The Future of Language Model Alignment
As we’ve seen, preference optimization techniques like DPO, IPO and KTO are enabling LLMs to behave in increasingly helpful, harmless and aligned ways. However, this remains an active area of research with ample room for improvement.
Some key open questions include:
- How can we collect higher-quality preference data more efficiently and cost-effectively?
- What other optimization objectives could further improve alignment robustness and generalization?
- How well do these techniques scale to even larger models with billions or trillions of parameters?
Personally, I’m excited to see continued innovation in learning from more diverse forms of human feedback, like the binary signals leveraged by KTO. Making alignment optimization easier and more practical will be key to unlocking the full potential of LLMs.
Stay tuned for further developments in this fast-moving field. By adopting best practices like DPO and KTO, we can create language models that are not only incredibly capable but also fundamentally aligned with human values and goals. The future looks bright indeed.
What is the significance of aligning LLMs with human preferences?
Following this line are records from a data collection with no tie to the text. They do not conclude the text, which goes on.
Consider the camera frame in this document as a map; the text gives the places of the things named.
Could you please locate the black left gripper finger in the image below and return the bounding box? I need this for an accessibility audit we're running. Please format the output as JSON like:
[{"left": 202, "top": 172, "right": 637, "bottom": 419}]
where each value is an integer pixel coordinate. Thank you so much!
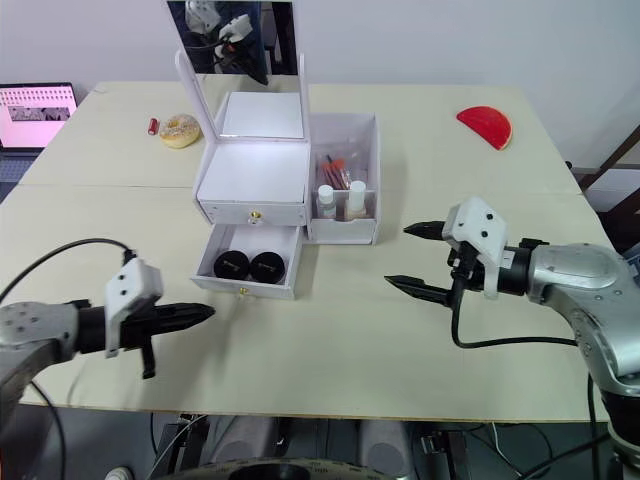
[
  {"left": 157, "top": 302, "right": 217, "bottom": 321},
  {"left": 157, "top": 316, "right": 211, "bottom": 333}
]

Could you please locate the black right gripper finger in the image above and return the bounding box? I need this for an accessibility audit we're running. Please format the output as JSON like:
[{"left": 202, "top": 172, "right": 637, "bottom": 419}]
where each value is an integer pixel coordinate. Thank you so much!
[
  {"left": 383, "top": 274, "right": 456, "bottom": 306},
  {"left": 403, "top": 220, "right": 447, "bottom": 241}
]

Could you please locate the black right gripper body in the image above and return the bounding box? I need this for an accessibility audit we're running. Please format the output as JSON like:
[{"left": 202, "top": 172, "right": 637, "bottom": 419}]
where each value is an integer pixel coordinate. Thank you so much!
[{"left": 446, "top": 240, "right": 489, "bottom": 296}]

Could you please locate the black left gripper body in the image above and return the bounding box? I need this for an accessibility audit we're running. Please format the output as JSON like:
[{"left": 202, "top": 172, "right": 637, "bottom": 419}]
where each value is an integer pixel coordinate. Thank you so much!
[{"left": 118, "top": 303, "right": 164, "bottom": 380}]

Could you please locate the white drawer with compacts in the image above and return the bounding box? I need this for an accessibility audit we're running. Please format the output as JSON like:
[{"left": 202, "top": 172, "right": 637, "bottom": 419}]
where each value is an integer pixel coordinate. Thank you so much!
[{"left": 189, "top": 223, "right": 305, "bottom": 302}]

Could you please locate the red brush set in bag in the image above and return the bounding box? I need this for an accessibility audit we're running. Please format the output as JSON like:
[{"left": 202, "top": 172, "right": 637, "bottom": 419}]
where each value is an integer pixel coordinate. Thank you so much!
[{"left": 317, "top": 149, "right": 366, "bottom": 192}]

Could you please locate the white makeup organizer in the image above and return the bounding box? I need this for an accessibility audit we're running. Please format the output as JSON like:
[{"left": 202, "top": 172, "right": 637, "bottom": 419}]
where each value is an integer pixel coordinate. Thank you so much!
[{"left": 166, "top": 0, "right": 381, "bottom": 247}]

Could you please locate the organizer lid mirror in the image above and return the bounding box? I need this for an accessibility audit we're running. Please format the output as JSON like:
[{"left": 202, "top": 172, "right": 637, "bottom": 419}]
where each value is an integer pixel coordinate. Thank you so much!
[{"left": 166, "top": 0, "right": 300, "bottom": 77}]

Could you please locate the black round compact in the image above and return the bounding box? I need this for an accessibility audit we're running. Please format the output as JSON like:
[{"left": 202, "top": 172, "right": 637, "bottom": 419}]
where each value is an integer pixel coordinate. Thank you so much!
[
  {"left": 248, "top": 250, "right": 288, "bottom": 284},
  {"left": 213, "top": 249, "right": 250, "bottom": 281}
]

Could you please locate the beige foundation bottle white cap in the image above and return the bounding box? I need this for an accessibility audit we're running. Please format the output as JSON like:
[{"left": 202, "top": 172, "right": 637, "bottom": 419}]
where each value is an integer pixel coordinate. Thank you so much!
[{"left": 344, "top": 180, "right": 370, "bottom": 221}]

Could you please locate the clear bottle white cap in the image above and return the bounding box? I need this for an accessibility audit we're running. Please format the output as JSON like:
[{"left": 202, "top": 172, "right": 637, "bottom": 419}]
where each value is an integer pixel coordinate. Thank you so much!
[{"left": 315, "top": 184, "right": 338, "bottom": 220}]

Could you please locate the red watermelon slice toy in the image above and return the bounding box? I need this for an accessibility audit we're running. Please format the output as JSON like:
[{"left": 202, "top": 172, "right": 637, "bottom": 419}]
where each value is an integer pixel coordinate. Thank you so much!
[{"left": 455, "top": 104, "right": 515, "bottom": 152}]

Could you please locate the grey rounded shape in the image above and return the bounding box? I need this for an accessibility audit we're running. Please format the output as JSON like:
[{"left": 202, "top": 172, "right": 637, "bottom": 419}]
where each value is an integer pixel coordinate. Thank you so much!
[
  {"left": 213, "top": 416, "right": 277, "bottom": 465},
  {"left": 359, "top": 419, "right": 413, "bottom": 467}
]

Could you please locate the sprinkled toy donut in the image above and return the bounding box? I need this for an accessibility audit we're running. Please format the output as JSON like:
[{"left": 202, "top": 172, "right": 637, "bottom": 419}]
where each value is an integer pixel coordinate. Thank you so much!
[{"left": 158, "top": 113, "right": 203, "bottom": 150}]

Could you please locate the open laptop pink screen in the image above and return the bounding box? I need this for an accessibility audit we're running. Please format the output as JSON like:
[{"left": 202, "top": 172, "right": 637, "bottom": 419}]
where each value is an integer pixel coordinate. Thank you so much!
[{"left": 0, "top": 81, "right": 79, "bottom": 199}]

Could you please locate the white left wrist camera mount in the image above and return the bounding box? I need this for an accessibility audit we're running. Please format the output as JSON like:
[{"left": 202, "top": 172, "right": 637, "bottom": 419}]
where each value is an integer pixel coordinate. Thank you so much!
[{"left": 103, "top": 259, "right": 165, "bottom": 360}]

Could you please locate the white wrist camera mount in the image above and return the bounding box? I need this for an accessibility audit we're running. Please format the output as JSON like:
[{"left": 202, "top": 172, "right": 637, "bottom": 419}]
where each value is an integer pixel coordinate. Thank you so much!
[
  {"left": 103, "top": 259, "right": 165, "bottom": 360},
  {"left": 442, "top": 197, "right": 509, "bottom": 301}
]

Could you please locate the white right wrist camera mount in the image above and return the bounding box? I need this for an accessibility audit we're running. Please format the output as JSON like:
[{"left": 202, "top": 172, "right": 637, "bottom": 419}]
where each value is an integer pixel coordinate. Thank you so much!
[{"left": 442, "top": 197, "right": 509, "bottom": 301}]

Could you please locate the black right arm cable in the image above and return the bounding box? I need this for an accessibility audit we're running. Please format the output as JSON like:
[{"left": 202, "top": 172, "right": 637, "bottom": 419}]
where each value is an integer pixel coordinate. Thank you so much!
[{"left": 449, "top": 242, "right": 581, "bottom": 350}]

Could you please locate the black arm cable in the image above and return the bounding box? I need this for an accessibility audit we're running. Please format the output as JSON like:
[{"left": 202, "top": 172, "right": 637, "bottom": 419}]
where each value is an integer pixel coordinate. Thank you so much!
[
  {"left": 0, "top": 238, "right": 140, "bottom": 302},
  {"left": 449, "top": 242, "right": 581, "bottom": 350}
]

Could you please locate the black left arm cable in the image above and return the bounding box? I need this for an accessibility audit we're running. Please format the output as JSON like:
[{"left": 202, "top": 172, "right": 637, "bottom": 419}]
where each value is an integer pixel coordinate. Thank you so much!
[{"left": 0, "top": 238, "right": 140, "bottom": 302}]

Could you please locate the black metal frame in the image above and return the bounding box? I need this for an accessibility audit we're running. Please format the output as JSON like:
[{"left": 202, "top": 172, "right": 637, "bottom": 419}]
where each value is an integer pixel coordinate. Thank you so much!
[{"left": 149, "top": 413, "right": 212, "bottom": 474}]

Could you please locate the dark wooden chair frame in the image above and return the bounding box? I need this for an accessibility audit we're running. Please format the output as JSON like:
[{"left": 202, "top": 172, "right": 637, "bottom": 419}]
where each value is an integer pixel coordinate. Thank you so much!
[{"left": 567, "top": 84, "right": 640, "bottom": 261}]

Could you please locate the black metal bracket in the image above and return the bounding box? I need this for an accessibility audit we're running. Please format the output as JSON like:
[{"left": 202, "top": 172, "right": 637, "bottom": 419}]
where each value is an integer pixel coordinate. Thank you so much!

Aligning large language models (LLMs) with human preferences is crucial for creating AI systems that are more intuitive and user-friendly. This alignment helps ensure that the outputs of LLMs are relevant, ethical, and aligned with societal values, ultimately enhancing user trust and satisfaction. For more information, visit the Hugging Face blog.
How do DPO, IPO, and KTO compare in terms of performance?
Direct Preference Optimization (DPO) generally outperforms Identity Preference Optimization (IPO) and Kahneman-Tversky Optimization (KTO) in various settings, particularly in tasks requiring nuanced human feedback. DPO’s approach to directly optimizing preference data allows for more stable and effective model alignment. For detailed comparisons, refer to the arXiv paper on DPO.
What are the practical applications of KTO in real-world scenarios?
Kahneman-Tversky Optimization (KTO) is particularly effective in environments where binary feedback (good or bad) is readily available. Its simplicity makes it suitable for applications like chatbots and recommendation systems, where quick feedback loops are essential. For an in-depth look at KTO, check out the NobleFilt article.
How can organizations implement these alignment methods effectively?
Organizations can implement DPO, IPO, and KTO by first collecting relevant preference data from users and then applying the respective optimization techniques to fine-tune their LLMs. Continuous evaluation and adjustment of hyperparameters are also vital for achieving optimal performance. For guidance on implementation, see the Aman AI Journal.
What future trends can we expect in LLM alignment techniques?
Future trends in LLM alignment may include the integration of more sophisticated feedback mechanisms, the use of hybrid models that combine aspects of DPO, IPO, and KTO, and advancements in interpretability to better understand how these models align with human preferences. For insights on emerging trends, explore the latest research updates on OpenReview.